WHY is it that some patients seem to struggle to follow medical advice or fail to take prescriptions as ordered? The cause of patient non-compliance is the subject of much debate in the UK and beyond. The World Health Organisation estimated in 2003 that only about half of patients with chronic diseases living in developed countries followed treatment recommendations.
Some doctors may suspect non-compliant patients are acting irrationally or being wilfully disobedient but it is likely there are other factors at work. One element to consider is a simple communication failure – where doctors issue unclear or ambiguous instructions that risk being misunderstood or misinterpreted.
Professor Theo Raynor and his colleagues at Leeds-based Luto Research have recently looked at this issue in relation to the wording of medicine labels. When drug information leaflets are misplaced, Professor Raynor says, the label on a particular medicine “plays a very important part in guiding people’s behaviour.”
His team’s research found that the word “drowsiness”, for example, was not always readily understood and should be replaced with the phrase: “This medicine makes you sleepy.” He found similar results for the instruction “Avoid alcoholic drink” – where some people thought it only meant they should limit their alcohol intake – and suggested it be replaced with: “Do not drink alcohol while taking this medicine.”
In light of this research, the British National Formulary announced last month that it is recommending medicine labels should be improved “to ensure the wording is better understood by patients.” Terminology should be simpler and more precise, the study found, and changes are likely to come into force within six months.
A cause for complaint
These recommendations can be applied to more than just medicine labels. It is crucial that doctors are clear and precise when issuing any written or verbal patient instructions – particularly when consulting over the phone. MDDUS is aware of a number of cases where unclear or ambiguous patient instructions have led to negative outcomes and given rise to a patient complaint.
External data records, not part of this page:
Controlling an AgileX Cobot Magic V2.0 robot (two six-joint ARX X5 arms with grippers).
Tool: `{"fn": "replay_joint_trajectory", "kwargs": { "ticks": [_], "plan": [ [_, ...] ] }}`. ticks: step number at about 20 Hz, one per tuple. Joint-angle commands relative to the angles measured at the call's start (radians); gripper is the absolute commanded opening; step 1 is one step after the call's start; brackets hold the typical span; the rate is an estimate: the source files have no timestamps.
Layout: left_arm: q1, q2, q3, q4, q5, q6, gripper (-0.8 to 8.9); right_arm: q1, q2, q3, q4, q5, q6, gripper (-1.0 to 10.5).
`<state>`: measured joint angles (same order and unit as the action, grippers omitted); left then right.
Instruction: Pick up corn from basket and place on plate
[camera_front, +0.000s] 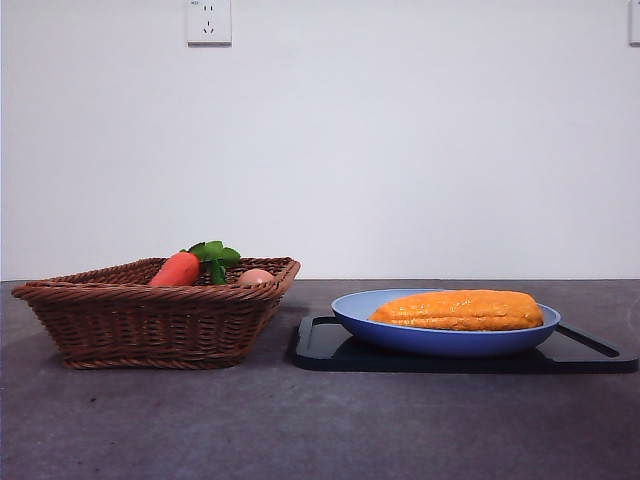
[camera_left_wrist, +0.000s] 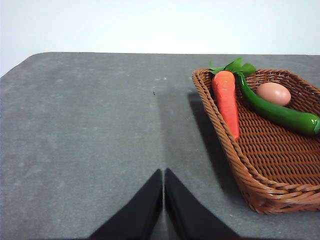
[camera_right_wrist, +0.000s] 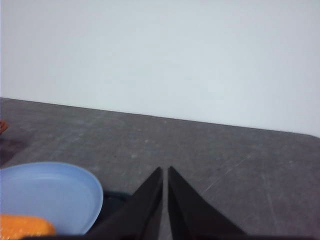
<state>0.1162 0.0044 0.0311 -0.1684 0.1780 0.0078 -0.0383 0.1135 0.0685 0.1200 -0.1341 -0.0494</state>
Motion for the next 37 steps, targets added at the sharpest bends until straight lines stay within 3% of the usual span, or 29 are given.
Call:
{"fn": "replay_joint_trajectory", "kwargs": {
  "ticks": [1, 5, 20, 37],
  "plan": [
    [0.003, -0.002, -0.028, 0.007, -0.003, -0.005, 0.08, 0.011, -0.023, -0.019, 0.006, 0.005, 0.019, 0.0],
    [0.003, -0.002, -0.028, 0.007, -0.003, -0.005, 0.08, 0.023, -0.066, -0.058, 0.004, 0.005, 0.025, 0.0],
    [0.003, -0.002, -0.028, 0.008, -0.003, -0.005, 0.08, 0.029, -0.110, -0.059, -0.264, 0.004, 0.042, 0.0],
    [0.003, -0.002, -0.028, 0.008, -0.003, -0.005, 0.08, 0.029, -0.110, -0.059, -0.217, 0.005, 0.042, 0.0]
  ]
}}
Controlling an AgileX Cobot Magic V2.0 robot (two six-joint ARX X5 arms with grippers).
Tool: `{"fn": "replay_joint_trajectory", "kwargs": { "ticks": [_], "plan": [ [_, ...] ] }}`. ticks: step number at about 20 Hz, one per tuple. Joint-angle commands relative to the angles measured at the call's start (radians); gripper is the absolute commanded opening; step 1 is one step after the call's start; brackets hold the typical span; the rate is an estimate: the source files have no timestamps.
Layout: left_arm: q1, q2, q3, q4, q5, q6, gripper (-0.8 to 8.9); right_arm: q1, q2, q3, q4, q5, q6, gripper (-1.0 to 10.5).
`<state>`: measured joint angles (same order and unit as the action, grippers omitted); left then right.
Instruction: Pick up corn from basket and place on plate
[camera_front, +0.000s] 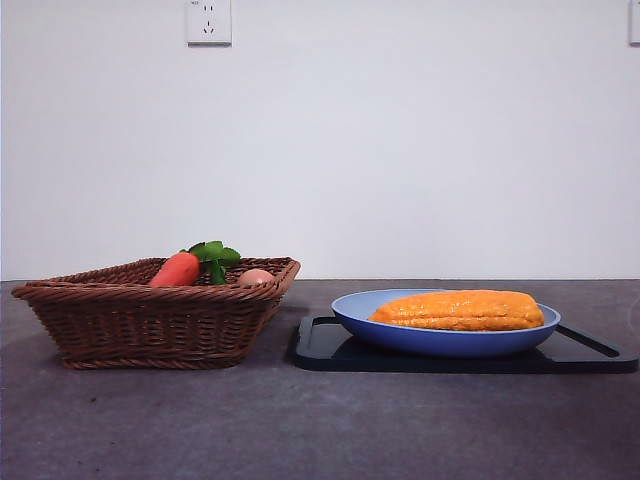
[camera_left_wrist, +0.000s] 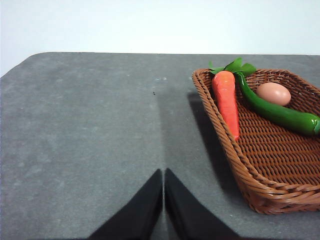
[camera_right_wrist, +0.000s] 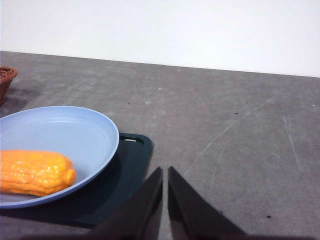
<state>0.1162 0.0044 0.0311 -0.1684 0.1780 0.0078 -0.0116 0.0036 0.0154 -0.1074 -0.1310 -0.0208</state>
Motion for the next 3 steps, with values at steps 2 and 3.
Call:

One significant risk area relates to advice about medication. Particular care should be taken when advising patients on how and when to take their medication and doctors should be as precise as they can about timings and quantities. Instead of instructing a patient to take pills “at meal times”, consider narrowing this down to a more specific time frame, ie: “Take one tablet within two hours of eating a meal”. Check the patient has understood by summarising your instructions at the end of the consultation. Some patients who fail to take their medicine may simply not understand how or when to take it or, indeed, why they should take it.
Another risk area involves advising patients when to return for further treatment. One case handled by MDDUS involved a patient with gastrointestinal problems who was told by his GP to “come back if the symptoms get worse”. His symptoms persisted over several days but, because they had not worsened, he didn’t return to his GP. This resulted in a prolonged illness and the patient went on to lodge a complaint of negligence against the GP. In this case, the doctor should have told the patient to come back within a given time frame if the symptoms continue or worsen. It helps to be as precise as possible. This is particularly important in cases that can change or progress rapidly, such as febrile illness in children. In these cases, it may be helpful to advise the patient seek further treatment within a given number of hours/days if their fever doesn’t fall below a certain level.
The need for clarity is heightened when doctors are consulting patients by phone. In the absence of a physical examination, doctors must make sure the patient is clear about what they should do if things do not improve or deteriorate. Ask more questions than normal, speak slowly and clearly and consider asking the patient to write down the details of any agreed management plan.
When giving patients advice or instructions, doctors must always make comprehensive notes reflecting what is discussed and the specific advice given. In the event of a patient complaint, medical notes may prove an important piece of evidence in the doctor’s defence.
In patients with a record of non-compliance, be sure systems are in place to follow-up on their treatment to minimise the chance of missed appointments, test results and so on. Consider taking extra time to discuss treatment to root out possible reasons for non-compliance. As before, note any discussions in the patient’s record.
ACTION Give clear, precise patient instructions and ensure the patient has understood, and take comprehensive notes of what is discussed/advised. Be aware that non-compliant patients may simply require instructions that are easier to understand.